You can pick out this shelf without having the original lossless file for comparison. I'm willing to say all music has amplitude at frequencies above even 19kHz. Here's an example for which I do not have the lossless source file, just a 320kbps MP3. You can see the very hard limit at 20kHz as well as a milder cutoff at 19kHz. Were it lossless, that red blob in the middle would extend all the way up to 22kHz since the sample rate is 44.1kHz.
I would say this process is probably automatable, but I do not know of any attempts to automate it. If this were automated, though, I'd say it could pick Lossy from Lossless with much higher accuracy than you or I, by virtue of it being able to analyze the entire spectrum as opposed to just the high frequency cutoffs.
Full res images:
http://i.imgur.com/dezONol.jpg
http://i.imgur.com/1qokxAN.jpg
The above approaches sound very promising although maybe a little complicated -- you might first try something easy, like check the distribution of the least significant bit. In a natural sample, LSB should be an almost exact 50/50 distribution between zeroes and ones (actually across many samples would have some variance following a binomial distribution but with millions or billions of bits this will be ridiculously close to 50/50 in any given sample). In a lossy sample, you will find an unlikely distribution in the LSB.
Something like this:
1 -- extract LSB from each data point
2 -- apply chi-squared test to judge if distribution is unusual
Here is the deal.
A raw sample (or a raw piece of sound) is encoded in a certain quality.
Some sound cards can go further with 64bit sampling.
But let's assume that we have sound files of a certain KNOWN quality.
CD quality is okay for the human ear.
A studio, would make use of more quality samples though.
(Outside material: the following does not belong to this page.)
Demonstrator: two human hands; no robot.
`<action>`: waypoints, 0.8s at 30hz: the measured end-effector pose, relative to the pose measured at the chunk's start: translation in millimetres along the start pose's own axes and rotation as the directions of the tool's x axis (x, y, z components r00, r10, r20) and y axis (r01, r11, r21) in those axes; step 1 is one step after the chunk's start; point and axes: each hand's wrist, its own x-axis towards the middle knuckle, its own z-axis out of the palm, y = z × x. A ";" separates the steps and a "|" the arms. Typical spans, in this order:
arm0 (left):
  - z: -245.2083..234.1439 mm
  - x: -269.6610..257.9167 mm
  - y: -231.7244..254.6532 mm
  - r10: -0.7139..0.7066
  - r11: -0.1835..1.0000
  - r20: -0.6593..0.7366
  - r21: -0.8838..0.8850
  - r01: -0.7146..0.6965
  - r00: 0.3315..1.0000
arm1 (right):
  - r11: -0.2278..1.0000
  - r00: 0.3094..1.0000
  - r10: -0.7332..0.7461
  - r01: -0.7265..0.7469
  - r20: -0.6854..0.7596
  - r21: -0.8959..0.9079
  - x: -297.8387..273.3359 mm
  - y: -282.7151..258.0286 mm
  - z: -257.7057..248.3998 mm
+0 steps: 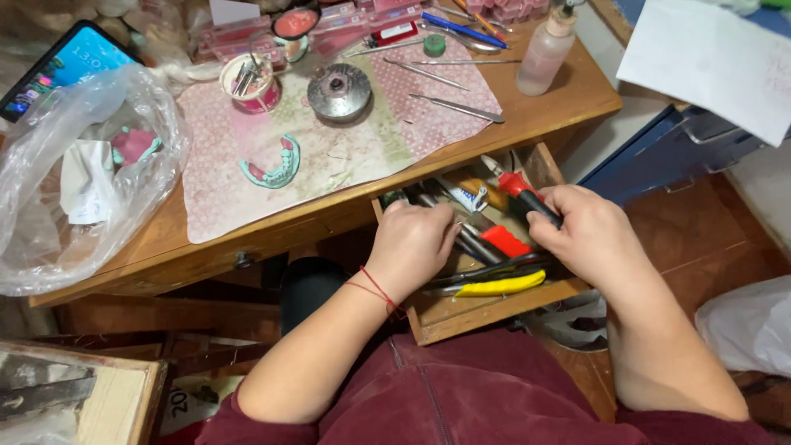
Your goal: Repairing a dental appliance by filing edges, applying material, and adjusting wire components with pliers
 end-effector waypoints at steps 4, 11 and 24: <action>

Like 24bit as a standard.
So you got a waveform filename.wav that really has a sample rate 44100 Hz.
What does that mean?
It means the computer can take a huge amount of different samples per second to represent almost the exact sound.
Is the sound original? Depends on how it was made.
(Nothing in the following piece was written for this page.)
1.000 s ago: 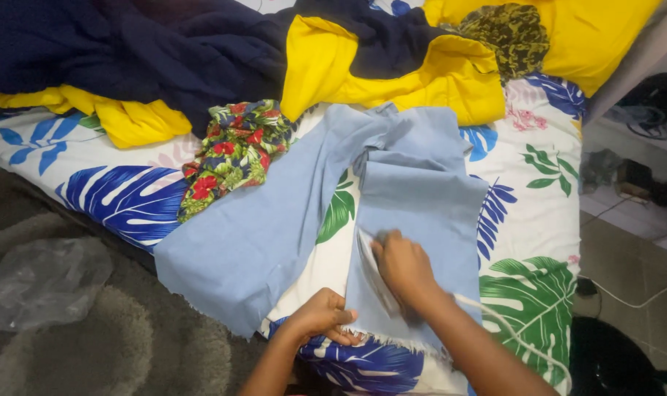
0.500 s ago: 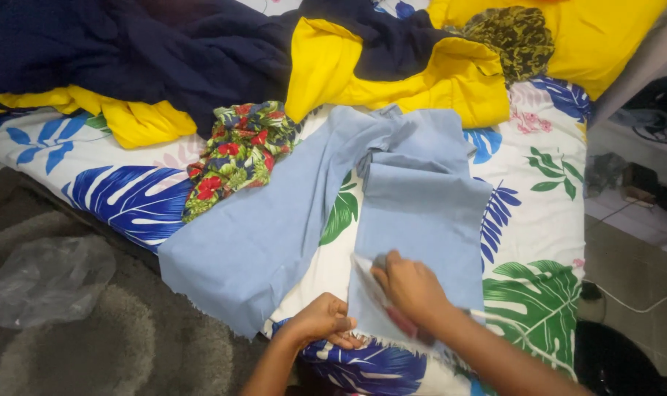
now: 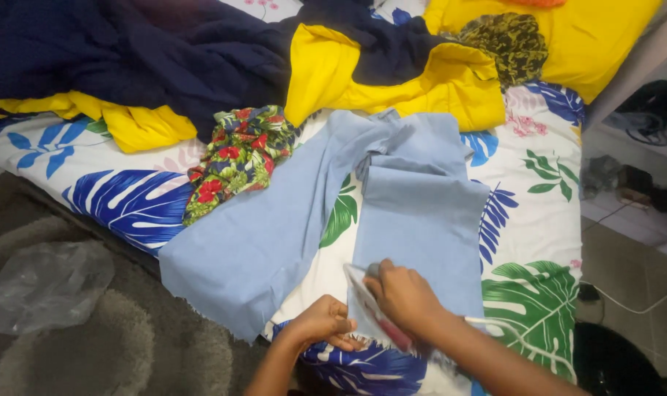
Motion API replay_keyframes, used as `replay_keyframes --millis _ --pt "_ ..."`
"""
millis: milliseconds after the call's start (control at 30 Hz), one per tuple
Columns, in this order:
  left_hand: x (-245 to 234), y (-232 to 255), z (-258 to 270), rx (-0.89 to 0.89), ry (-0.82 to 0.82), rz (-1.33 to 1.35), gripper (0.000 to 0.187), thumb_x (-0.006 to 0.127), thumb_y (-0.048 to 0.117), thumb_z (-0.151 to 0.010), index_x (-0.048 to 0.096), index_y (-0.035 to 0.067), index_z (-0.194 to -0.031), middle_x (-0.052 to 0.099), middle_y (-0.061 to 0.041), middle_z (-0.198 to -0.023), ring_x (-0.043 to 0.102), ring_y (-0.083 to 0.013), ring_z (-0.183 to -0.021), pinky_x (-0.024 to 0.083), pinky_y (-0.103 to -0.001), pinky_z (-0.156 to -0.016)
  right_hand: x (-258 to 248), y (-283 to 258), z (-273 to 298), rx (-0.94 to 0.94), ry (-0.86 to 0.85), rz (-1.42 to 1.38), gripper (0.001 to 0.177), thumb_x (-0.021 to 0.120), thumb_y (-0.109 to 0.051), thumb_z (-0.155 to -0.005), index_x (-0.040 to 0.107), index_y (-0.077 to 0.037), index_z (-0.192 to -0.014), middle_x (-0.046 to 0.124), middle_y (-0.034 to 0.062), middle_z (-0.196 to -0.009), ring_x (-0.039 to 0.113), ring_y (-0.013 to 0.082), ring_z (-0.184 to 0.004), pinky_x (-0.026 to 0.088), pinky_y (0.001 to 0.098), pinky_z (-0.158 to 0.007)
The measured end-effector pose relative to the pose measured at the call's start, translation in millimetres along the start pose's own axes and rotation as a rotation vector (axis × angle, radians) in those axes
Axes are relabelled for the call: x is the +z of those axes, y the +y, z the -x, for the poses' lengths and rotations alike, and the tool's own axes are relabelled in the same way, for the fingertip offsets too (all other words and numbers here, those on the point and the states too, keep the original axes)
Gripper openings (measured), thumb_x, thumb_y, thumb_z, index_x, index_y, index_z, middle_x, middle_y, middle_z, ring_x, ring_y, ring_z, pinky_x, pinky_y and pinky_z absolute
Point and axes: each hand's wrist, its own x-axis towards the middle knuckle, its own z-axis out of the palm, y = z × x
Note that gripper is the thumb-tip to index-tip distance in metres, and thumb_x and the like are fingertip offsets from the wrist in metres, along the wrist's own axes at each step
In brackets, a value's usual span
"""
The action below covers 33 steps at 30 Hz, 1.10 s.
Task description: Ironing a pair of light blue denim jeans on a bed surface.
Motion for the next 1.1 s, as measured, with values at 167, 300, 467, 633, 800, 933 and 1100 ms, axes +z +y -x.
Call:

If it was made by your computer and a piece of software using a 16bit default sound card yes it is.
If it was from an analogue recording though, it loses some of its quality on the digitization at 44100 Hz fortunately not so significant for the human ear.
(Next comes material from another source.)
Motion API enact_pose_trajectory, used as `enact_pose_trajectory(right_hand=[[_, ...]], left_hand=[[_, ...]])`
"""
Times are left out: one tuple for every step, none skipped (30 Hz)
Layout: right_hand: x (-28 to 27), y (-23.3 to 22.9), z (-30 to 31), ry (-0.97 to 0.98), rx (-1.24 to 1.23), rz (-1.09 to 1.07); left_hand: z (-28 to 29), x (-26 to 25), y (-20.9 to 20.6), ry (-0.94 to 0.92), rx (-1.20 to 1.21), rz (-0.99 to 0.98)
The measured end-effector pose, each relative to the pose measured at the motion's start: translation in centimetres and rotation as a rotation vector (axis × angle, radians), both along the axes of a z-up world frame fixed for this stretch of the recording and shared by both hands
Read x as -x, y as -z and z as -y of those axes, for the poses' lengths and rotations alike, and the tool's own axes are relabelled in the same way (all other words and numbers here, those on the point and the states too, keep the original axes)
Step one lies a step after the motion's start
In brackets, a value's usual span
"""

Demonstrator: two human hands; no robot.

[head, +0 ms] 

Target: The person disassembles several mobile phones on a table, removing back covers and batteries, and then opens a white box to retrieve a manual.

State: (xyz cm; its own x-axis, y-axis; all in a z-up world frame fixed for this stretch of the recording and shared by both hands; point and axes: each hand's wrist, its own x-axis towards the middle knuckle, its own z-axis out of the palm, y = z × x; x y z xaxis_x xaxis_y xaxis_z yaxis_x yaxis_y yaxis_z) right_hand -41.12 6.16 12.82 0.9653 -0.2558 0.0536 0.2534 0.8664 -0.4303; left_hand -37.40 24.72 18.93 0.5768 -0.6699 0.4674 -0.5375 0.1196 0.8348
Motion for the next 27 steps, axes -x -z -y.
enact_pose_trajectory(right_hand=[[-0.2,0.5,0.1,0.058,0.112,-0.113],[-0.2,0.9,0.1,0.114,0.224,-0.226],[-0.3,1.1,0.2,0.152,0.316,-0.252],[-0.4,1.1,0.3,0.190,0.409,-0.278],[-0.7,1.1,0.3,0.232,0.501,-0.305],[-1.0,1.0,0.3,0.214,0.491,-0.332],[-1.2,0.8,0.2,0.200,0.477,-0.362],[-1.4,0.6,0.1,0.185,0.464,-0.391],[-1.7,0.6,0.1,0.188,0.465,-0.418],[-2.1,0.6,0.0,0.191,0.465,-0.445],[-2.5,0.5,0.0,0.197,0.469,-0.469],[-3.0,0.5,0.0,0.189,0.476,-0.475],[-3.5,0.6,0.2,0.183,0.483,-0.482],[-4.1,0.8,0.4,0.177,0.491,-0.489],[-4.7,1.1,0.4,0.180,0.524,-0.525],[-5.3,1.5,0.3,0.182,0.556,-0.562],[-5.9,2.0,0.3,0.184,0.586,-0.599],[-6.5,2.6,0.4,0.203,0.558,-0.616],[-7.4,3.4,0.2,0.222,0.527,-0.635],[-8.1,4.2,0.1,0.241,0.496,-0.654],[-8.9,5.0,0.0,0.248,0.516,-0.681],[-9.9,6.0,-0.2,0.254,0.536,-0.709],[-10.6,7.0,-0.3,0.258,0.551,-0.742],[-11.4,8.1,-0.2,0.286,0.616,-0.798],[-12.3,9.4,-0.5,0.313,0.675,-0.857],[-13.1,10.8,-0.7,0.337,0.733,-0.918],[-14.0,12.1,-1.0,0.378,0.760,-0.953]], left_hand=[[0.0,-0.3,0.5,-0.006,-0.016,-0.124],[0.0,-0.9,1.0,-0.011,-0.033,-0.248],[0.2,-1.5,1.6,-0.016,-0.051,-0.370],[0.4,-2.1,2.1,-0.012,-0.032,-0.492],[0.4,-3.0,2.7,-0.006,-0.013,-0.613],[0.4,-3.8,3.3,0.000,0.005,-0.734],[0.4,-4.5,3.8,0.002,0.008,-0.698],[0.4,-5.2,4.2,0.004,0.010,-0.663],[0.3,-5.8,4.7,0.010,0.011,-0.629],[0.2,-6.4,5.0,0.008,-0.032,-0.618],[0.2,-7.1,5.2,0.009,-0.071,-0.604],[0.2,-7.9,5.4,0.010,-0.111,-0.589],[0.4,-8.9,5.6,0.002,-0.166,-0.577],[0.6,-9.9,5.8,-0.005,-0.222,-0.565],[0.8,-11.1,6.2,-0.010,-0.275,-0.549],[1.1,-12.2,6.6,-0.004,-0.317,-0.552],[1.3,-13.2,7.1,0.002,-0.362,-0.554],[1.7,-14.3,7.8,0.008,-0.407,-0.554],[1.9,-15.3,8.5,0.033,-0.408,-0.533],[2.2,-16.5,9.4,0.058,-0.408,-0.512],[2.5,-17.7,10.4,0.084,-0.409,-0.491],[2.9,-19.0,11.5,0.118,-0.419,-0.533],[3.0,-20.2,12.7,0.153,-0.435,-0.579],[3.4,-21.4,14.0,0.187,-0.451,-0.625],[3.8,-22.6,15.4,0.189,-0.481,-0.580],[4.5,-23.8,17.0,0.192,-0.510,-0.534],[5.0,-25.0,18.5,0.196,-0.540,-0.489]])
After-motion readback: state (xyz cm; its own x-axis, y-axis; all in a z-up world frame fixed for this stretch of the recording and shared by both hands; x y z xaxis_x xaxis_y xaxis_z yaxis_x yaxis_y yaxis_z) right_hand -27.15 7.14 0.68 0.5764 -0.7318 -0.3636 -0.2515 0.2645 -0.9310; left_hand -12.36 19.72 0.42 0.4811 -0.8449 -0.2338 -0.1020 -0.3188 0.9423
NOTE THAT mp3 recordings is a bad idea for professional recording.
But since mp3 recording do exist... this adds complexity to your question. :P
So some sound quality is lost on digitization with a 16bit sound card.
Now similar thing can happen when you encode something to mp3.
Check out your picture. Above 17000 there is no sound. It was butchered to make the sound file significant smaller, without making any significant damage to the audio quality. Is it the same piece of sound? No. It sounds the same though. But a sound engineer LOVES original and good quality samples, because of the information that is NOT cut.
Imagine me, making an original sound, so balanced and compressed that even after an mp3 converting it is hard to tell if it is original sound or not. Imagine me using equalizers to cut any sharp edges, and gate effects to extremely normalize it. Also, my sound generators are some 8bit oscillators passing through some fx and filters.
If I convert it back to wavetable, there might be no difference.
For instance:
[UNCHANGED FREQUENCIES][CUT FREQUENCIES]
Waveform: =================================
mp3: =======================
Waveform: =======================
Waveform:
[UNCHANGED FREQUENCIES][CUT FREQUENCIES]
Waveform: =================
mp3 =================
Waveform: =================
The following seems impossible to me (except if the converter has bugs thing that can be heard)
[UNCHANGED FREQUENCIES][CUT FREQUENCIES]
Waveform: =========================
mp3 =======================
Waveform: =============================
So your question depends on the original source you used in the first waveform.
Good news is that a sample is RARELY THAT limited and compressed.
So it seems to me that the CD you used will probably sound like original waveform,
while as you can see, the mp3 has cut out frequencies.
To be sure of course you need a frequency analyzer and spectrum as MischaNix already has shown.
There are many mp3 encodings too. Some are static, some dynamic, some cut more and some cut less sound information. Some are also bigger than others for that reason.
Now there are lossless formats too.
And then there is ogg that is small enough and also has great quality.
So this question can become a huge topic for no reason here. I will not talk about all these.
If the issue is giving an original sample, your pictures show me significant differences between the two samples. I mean, making a waveform out of the mp3 cut variation, should look like that cut variation. You can not get information out of nothing.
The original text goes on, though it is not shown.